• **What you will do**: Search the data for the string "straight" and copy each line in which it appears.

Excerpts from a dataset:

== Segment start ==

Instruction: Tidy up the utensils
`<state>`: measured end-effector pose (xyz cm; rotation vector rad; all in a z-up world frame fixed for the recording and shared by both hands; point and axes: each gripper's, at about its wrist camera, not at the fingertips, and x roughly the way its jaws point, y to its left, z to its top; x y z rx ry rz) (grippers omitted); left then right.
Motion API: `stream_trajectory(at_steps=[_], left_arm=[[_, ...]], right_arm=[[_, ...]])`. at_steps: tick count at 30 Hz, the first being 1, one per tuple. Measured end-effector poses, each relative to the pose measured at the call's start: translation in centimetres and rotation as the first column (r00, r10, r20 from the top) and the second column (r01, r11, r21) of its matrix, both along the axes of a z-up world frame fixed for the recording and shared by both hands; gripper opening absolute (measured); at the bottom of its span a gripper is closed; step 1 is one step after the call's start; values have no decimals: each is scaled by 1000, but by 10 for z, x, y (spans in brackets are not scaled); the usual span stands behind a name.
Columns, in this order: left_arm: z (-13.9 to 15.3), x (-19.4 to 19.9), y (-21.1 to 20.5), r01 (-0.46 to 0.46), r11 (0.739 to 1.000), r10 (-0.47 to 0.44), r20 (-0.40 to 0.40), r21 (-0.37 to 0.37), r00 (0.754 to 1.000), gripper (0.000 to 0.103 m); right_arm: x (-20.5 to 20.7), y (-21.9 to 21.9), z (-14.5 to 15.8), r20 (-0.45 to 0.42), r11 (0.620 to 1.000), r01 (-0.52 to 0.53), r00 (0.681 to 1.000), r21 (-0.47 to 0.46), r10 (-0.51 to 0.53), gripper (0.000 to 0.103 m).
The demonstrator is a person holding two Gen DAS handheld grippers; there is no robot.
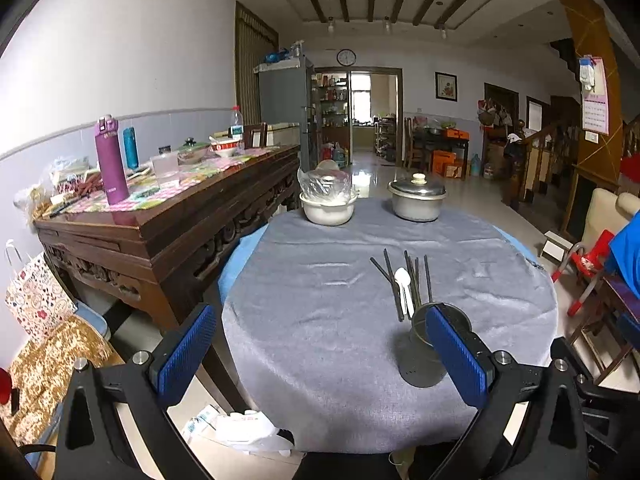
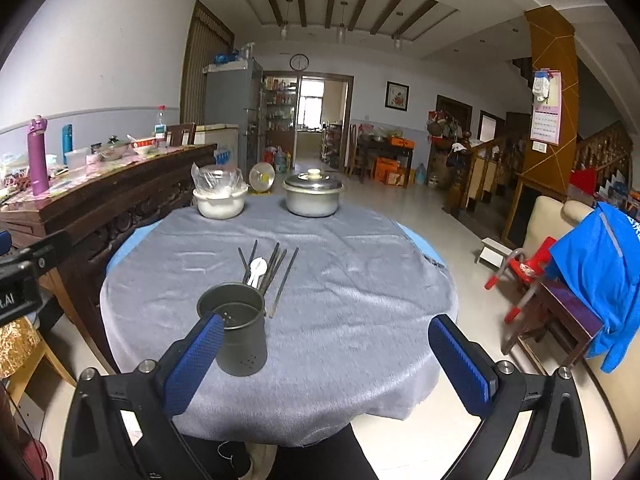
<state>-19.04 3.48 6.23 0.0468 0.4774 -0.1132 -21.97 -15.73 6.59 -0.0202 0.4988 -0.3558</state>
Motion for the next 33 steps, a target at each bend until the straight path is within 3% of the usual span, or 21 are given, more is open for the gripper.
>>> stream_trajectory(at_steps=[15, 26, 33], left_arm=[[8, 19, -8, -43, 999, 43, 17, 22, 999, 103], [10, 45, -26, -4, 999, 4, 10, 43, 1000, 103], [-11, 96, -27, 16, 998, -10, -118, 53, 993, 103]], right_arm=[[10, -3, -3, -35, 999, -2, 999, -32, 1, 103], [28, -20, 4, -55, 999, -5, 998, -46, 2, 103], [74, -60, 2, -126, 977, -134, 980, 164, 155, 103]])
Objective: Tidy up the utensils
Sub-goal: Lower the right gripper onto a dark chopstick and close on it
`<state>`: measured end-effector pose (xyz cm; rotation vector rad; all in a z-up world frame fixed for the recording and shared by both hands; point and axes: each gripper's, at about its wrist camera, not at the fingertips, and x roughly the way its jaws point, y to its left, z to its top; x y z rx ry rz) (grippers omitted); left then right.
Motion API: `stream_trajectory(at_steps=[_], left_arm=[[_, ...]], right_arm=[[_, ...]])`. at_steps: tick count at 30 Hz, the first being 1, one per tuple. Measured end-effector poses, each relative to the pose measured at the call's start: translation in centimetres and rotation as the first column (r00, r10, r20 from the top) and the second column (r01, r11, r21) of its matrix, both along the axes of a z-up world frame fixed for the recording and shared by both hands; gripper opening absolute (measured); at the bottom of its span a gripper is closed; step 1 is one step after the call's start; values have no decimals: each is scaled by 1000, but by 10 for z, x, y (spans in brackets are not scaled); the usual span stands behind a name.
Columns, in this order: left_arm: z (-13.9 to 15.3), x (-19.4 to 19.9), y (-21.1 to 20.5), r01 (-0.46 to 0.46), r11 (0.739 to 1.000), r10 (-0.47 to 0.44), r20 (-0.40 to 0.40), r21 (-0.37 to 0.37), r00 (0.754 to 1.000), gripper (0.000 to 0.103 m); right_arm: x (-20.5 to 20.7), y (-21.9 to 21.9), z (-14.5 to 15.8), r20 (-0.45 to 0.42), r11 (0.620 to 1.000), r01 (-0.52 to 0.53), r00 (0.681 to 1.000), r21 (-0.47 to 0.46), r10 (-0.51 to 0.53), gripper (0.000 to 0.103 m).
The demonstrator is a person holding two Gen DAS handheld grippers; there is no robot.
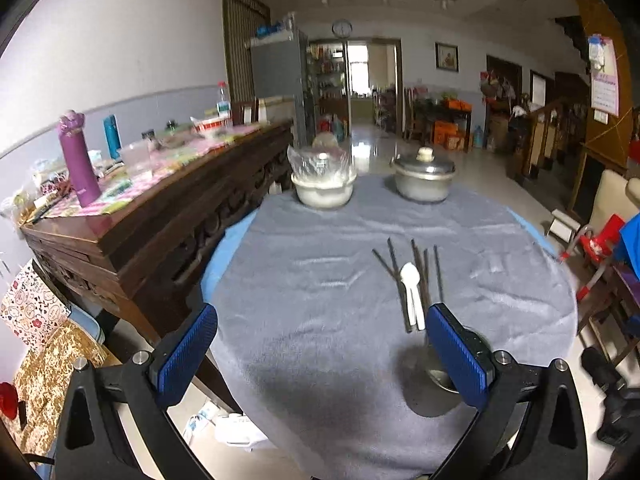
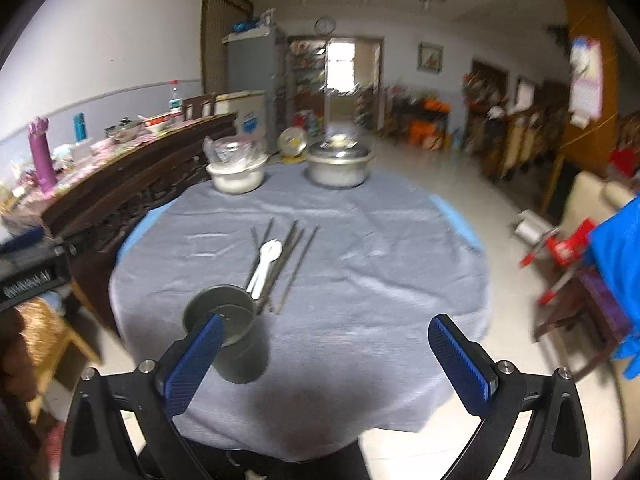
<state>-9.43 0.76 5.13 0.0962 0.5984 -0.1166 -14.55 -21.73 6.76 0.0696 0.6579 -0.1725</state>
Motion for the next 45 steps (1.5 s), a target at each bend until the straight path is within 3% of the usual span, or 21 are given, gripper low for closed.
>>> stream_trajectory(at_steps=[7, 13, 16, 18, 20, 24, 27, 31, 35, 39, 42, 45], left_arm=[[-29, 80, -9, 43, 998, -37, -142, 39, 989, 103], [-70, 172, -20, 55, 998, -43, -307, 31, 951, 103], [-88, 205, -18, 17, 1000, -12, -374, 10, 927, 103], [-95, 221, -16, -3, 1000, 3, -390, 1, 921, 103], [-102, 235, -15, -13, 1000, 16, -404, 10, 915, 99], [-108, 254, -13, -28, 1000, 29, -422, 9, 906, 81], [-111, 260, -8, -35, 999, 31, -429, 0, 903, 73], [-116, 265, -3, -23, 1000, 17, -437, -8, 899, 65], [-121, 273, -5, 4, 999, -23, -447, -42, 894, 63], [-132, 301, -23, -4, 995, -48, -505, -101, 862, 63], [-140, 321, -44, 4, 988, -89, -551, -154, 829, 63], [-149, 342, -68, 0, 989, -87, -589, -145, 803, 63]], right_arm=[[89, -42, -19, -122, 986, -59, 989, 154, 78, 103], [184, -67, -52, -206, 952, -64, 970, 300, 130, 99], [222, -65, -71, -224, 912, -105, 952, 397, 207, 82], [245, -61, -83, -244, 902, -115, 941, 417, 233, 60], [266, -60, -97, -260, 883, -114, 932, 456, 254, 49], [307, -45, -117, -233, 819, -181, 906, 544, 355, 44], [330, -31, -126, -257, 819, -202, 886, 538, 387, 36], [352, -19, -143, -335, 863, -178, 869, 474, 363, 21], [352, -48, -135, -271, 856, -113, 921, 504, 281, 21], [366, -85, -142, -339, 886, 16, 927, 464, 160, 21], [381, -100, -149, -386, 891, 80, 916, 448, 112, 21], [401, -107, -158, -447, 896, 125, 890, 425, 88, 21]])
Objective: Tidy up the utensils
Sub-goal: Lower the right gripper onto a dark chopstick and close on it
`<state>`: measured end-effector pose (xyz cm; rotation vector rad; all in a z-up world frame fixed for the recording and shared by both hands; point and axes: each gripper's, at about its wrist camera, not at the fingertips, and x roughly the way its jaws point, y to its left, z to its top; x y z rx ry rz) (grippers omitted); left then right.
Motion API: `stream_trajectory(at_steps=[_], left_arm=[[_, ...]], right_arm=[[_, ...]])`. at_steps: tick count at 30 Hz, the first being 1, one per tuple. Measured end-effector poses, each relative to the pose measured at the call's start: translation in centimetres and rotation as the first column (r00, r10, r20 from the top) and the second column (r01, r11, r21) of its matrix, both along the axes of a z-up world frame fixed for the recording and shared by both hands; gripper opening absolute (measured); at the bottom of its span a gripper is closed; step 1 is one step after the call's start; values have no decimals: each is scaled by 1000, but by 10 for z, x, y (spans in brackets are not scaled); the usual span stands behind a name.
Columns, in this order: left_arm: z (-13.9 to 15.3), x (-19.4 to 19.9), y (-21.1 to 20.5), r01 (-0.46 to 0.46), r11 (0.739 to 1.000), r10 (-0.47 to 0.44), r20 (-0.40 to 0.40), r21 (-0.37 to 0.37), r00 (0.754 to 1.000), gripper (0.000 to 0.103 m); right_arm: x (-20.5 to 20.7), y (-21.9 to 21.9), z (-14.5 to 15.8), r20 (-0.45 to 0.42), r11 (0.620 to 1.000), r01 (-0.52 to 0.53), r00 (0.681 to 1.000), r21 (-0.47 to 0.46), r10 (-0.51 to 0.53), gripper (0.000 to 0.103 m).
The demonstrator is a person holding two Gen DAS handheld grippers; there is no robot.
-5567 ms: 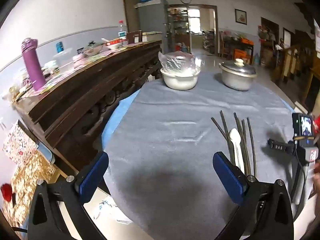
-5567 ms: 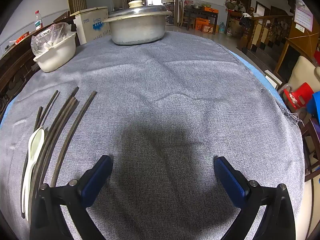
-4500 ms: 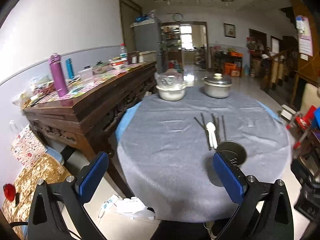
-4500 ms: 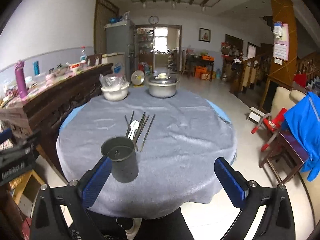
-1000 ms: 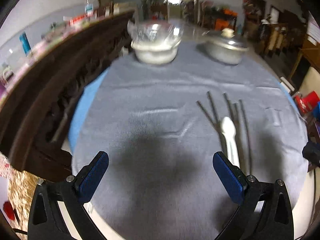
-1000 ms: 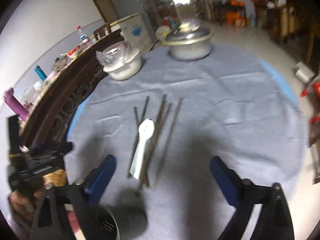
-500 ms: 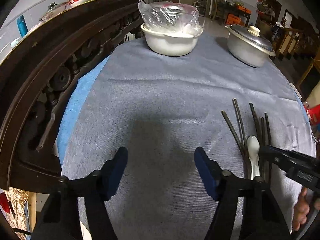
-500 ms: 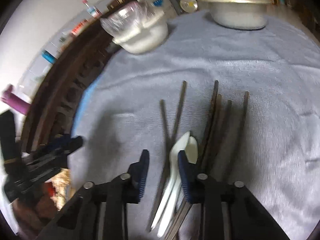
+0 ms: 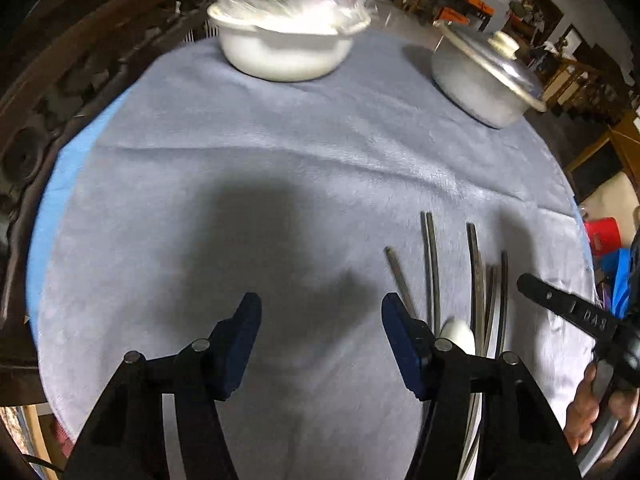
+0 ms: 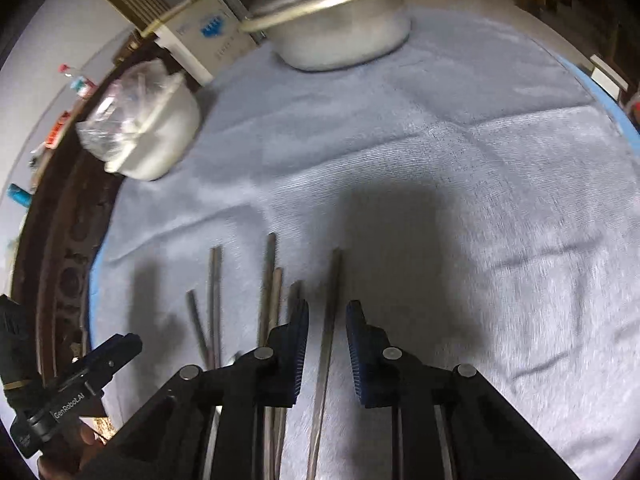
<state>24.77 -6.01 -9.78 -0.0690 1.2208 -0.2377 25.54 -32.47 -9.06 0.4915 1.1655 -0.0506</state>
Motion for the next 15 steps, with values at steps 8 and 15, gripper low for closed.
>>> stream_trajectory(at_steps=[8, 15], left_arm=[[-28, 29, -33, -37, 998, 43, -124, 49, 991, 59], [-26, 36, -64, -21, 990, 43, -147, 142, 988, 54]], right_arm=[[29, 21, -8, -109, 983, -58, 993, -174, 40, 15], [25, 26, -5, -112, 970, -102, 991, -221, 78, 9]])
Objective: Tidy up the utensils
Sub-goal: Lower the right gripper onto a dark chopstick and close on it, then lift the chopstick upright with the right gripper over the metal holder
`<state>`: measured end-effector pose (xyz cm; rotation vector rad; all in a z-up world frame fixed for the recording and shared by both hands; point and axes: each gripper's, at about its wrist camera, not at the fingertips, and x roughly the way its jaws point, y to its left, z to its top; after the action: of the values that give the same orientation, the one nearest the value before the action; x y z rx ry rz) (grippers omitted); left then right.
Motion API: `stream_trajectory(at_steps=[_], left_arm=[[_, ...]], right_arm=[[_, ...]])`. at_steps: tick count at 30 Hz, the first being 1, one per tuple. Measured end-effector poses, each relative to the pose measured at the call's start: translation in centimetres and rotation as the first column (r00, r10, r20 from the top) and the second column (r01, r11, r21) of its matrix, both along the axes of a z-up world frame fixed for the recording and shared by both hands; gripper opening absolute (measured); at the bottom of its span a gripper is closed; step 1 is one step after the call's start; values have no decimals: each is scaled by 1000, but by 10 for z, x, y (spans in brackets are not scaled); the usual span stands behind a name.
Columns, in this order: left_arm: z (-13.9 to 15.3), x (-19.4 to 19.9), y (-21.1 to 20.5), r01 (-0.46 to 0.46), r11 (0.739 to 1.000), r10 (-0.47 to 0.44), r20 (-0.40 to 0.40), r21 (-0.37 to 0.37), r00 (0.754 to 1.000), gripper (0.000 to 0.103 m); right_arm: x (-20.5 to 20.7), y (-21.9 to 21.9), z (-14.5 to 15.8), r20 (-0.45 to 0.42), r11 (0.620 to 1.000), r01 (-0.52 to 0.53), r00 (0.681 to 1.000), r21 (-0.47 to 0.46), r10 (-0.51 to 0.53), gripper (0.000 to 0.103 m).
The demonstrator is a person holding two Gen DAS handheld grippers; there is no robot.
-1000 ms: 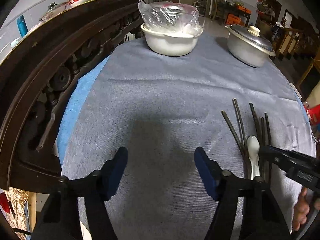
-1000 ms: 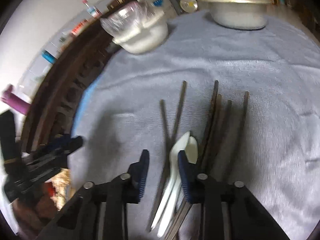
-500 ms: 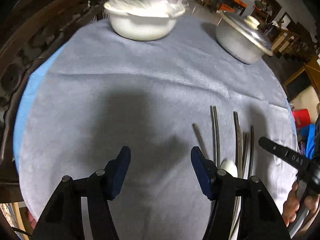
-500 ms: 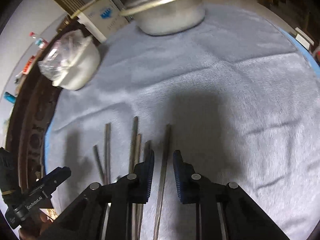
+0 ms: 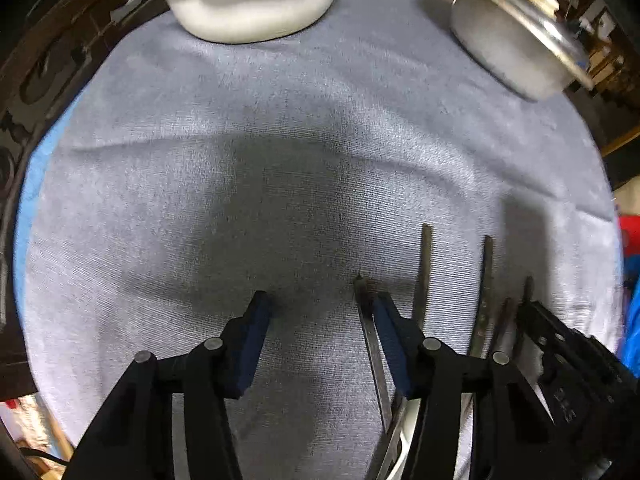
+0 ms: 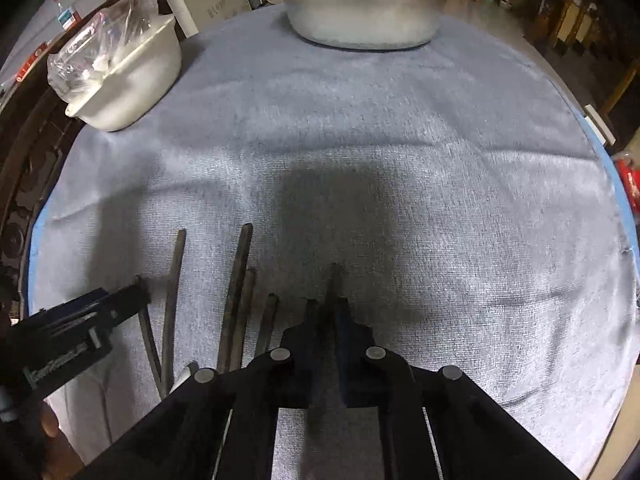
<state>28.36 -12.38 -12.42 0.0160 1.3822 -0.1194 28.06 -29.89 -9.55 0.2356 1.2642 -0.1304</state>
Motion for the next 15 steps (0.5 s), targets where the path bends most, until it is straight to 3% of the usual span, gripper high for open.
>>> stream_trajectory(at_steps=[2, 9, 15], left_arm=[[0, -1, -11, 13, 999, -13, 8, 47, 1000, 53], [7, -7, -40, 95, 994, -97, 50, 50, 994, 13], [14, -10, -42, 148, 989, -150, 83, 25, 985, 9]], right_arm=[[-6, -4, 2, 5, 1000, 3, 1000, 15, -3, 9], [-40, -26, 2, 18, 997, 13, 1000, 82, -15, 9], [-60, -30, 5, 14, 997, 2, 1000, 76, -3, 9]])
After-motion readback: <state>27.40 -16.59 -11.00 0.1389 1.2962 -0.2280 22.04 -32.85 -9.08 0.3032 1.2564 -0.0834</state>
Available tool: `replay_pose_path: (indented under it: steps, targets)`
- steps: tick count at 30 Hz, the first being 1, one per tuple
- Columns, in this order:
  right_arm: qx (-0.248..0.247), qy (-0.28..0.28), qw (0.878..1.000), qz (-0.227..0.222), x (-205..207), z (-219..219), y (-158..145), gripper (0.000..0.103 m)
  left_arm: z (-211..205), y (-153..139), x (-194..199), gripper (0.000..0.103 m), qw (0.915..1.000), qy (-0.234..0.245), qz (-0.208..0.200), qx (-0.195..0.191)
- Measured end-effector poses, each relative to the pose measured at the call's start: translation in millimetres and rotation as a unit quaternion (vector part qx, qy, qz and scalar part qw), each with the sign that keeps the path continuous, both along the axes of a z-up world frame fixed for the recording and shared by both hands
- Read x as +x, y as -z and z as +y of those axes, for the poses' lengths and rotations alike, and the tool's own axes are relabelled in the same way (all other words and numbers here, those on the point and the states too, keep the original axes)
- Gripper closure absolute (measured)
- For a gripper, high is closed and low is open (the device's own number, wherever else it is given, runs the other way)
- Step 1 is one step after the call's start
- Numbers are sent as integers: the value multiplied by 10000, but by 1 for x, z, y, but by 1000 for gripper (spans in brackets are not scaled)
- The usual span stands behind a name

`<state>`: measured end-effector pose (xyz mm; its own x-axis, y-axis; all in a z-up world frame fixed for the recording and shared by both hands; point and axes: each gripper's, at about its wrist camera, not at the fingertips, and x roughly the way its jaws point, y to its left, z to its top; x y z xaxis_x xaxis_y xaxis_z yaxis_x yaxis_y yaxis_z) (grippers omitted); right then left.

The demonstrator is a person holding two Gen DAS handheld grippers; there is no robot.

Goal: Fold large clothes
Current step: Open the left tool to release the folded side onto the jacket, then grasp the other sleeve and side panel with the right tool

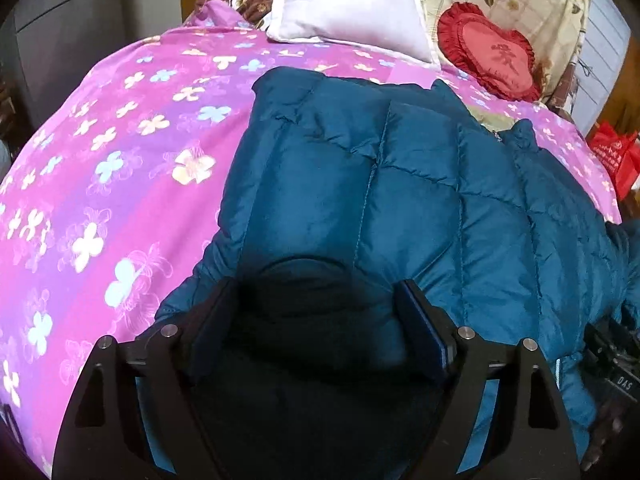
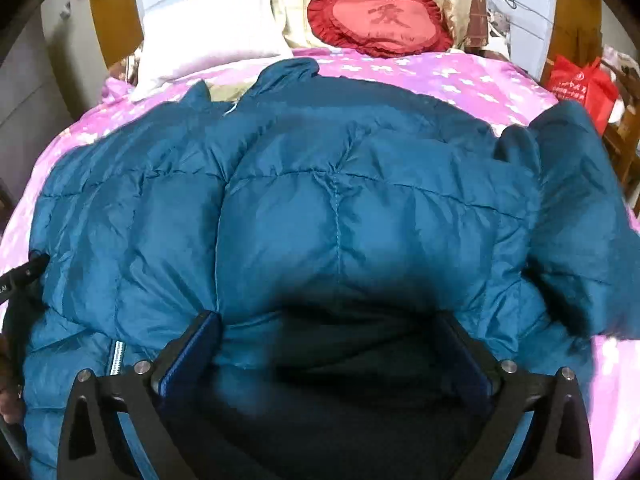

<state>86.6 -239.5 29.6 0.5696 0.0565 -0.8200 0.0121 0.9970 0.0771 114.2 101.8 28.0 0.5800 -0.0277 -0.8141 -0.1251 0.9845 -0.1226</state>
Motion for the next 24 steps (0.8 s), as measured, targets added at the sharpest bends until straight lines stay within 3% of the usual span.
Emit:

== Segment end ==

• **Result for this exercise**:
Motion for the next 33 steps, a target at each bend until the straight path is within 3% of the usual span, or 21 are given, more is open for the gripper.
Motion for the next 45 steps (1.5 s), a target at each bend until the straight path is within 3% of the usual span, or 21 are given, gripper low for closed.
Motion for the next 15 steps (0.5 s), targets where the path bends most, until it is straight to 3% of the usual span, gripper high for open.
Motion for the next 24 steps (0.8 s), as measured, targets added at the sharpest bends until straight lines stay within 3% of the usual span.

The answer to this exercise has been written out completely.